Increasing patent fees
Date: Monday, April 21, 2003 @ 17:19:27 UTC Topic: Legal
From KeelyNet List [Jerry]:
Hi Folks!
Thought you might find this one worth reading about;
http://www.chron.com/cs/CDA/ssistory.mpl/business/1874477
More patents pending ... and pending; chief wants to up fees By CARL HARTMAN - Associated Press
WASHINGTON -- There's an awful lot pending at the patent office these days...
A record backlog at the U.S. Patent and Trademark Office has left inventors waiting two years and more for approvals.
James A. Rogan, who heads the office, has warned Congress that the backlog of applications could soar to more than a million by 2008 -- more than twice today's level -- unless he can increase the fees inventors pay by about 15 percent. The average patent will soon take as long as four years, he said.
"My guess is that somewhere in that (backlog) there are life-enhancing, productivity-increasing, job-producing items, technologies ... that we'd be better having today than waiting for," said Rep. Howard Berman, D-Calif.
Berman is the ranking minority member of the subcommittee in the House of Representatives that deals with intellectual property. Patent officials blame the delays on more applications and longer reviews for increasingly complex inventions.
"The effect varies from business to business," said Brigid Quinn, a patent office spokeswoman. "For some, like electronics, quick turnover is important. In others, it doesn't matter so much."

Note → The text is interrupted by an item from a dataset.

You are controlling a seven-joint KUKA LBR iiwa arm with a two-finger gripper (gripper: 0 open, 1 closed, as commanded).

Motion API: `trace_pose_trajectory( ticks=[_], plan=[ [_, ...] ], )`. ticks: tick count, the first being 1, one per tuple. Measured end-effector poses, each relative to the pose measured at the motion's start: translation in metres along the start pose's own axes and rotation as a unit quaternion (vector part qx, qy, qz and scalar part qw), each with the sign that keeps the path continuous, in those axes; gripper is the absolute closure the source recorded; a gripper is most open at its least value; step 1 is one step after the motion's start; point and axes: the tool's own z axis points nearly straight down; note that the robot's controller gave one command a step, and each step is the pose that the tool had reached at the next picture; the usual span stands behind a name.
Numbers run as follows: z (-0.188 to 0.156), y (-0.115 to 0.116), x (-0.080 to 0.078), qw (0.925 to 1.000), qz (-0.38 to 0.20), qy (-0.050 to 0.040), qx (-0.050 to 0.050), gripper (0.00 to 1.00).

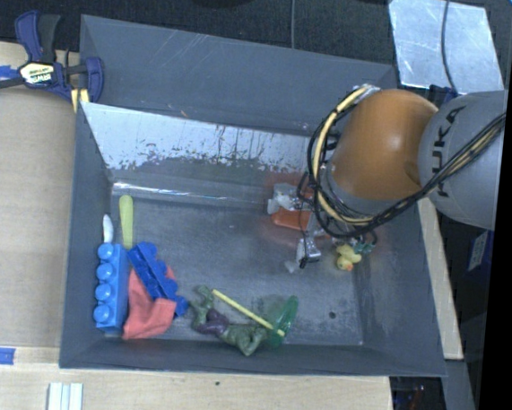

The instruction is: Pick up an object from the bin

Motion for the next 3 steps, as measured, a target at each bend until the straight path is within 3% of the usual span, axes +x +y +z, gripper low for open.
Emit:
trace_pose_trajectory(
  ticks=[1, 2, 3],
  plan=[
    [-0.044, 0.009, -0.025, 0.9849, 0.173, 0.0005, 0.001, 0.0],
    [-0.077, -0.012, -0.005, 0.9707, 0.24, 0.0011, 0.001, 0.0],
    [-0.029, -0.038, -0.004, 0.9845, 0.175, -0.0045, 0.001, 0.0]
  ],
)
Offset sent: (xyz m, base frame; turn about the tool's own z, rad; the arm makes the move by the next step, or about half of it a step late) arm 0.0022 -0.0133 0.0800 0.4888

Individual inventors, now a minority, can file an application for $375, but later fees bring the total to more than $4,000. Big firms pay nearly twice as much, usually with big additional costs for legal and other outside advice.
Money from the fee increase would be for improved quality checks, greater use of electronics in processing applications and the hiring of
2,900 examiners over the next five years. The agency now has 3,500, about 200 of whom it loses every year by attrition.
Examiners, all of whom have science or engineering degrees, determine whether the invention offers anything new. About two-thirds are approved, though not always on the first try. About half go to foreigners.
Lisa Lloyd, president of the United Inventors Association of Rochester, N.Y., said the longer it takes to get a patent, the longer an inventor must wait.
"People with inventions in the automotive field, for instance, have to license their inventions to a big firm like Ford or General Motors," she said. "They can't get any income until they do. The big corporations won't even look at an idea if the patent is still pending."
Once a patent is granted, the inventor has the exclusive rights for 20 years. Ownership rights -- and the ability to profit from them -- spur inventiveness, said Nick Godici, commissioner for patents.
Every year, applications come from hundreds of thousands of people.
Recently a small group of bird lovers and engineers around Richmond, Va., patented a cheaper device to toss squirrels off a bird feeder.
Two applications still pending:
7 Mark Pierson of Binghamton, N.Y., has developed a soft plastic he calls Get-A-Grip. It molds to the human hand and sticks to a pen, a tool or a golf club so the user can always get his personalized grip.
7 Kathleen Di Scenna of Syracuse, N.Y., has designed a device to keep your hands free while using a cell phone. A crescent-shaped arm hangs from a headband, dodges the nose and holds the phone close to the mouth.
Under the first U.S. patent law, applications had to be examined by the secretary of state, the secretary of war and the attorney general.
Abraham Lincoln hosted a ball at the old Patent Office to celebrate his second inauguration, a few weeks before he was assassinated. He's the only president to hold a patent.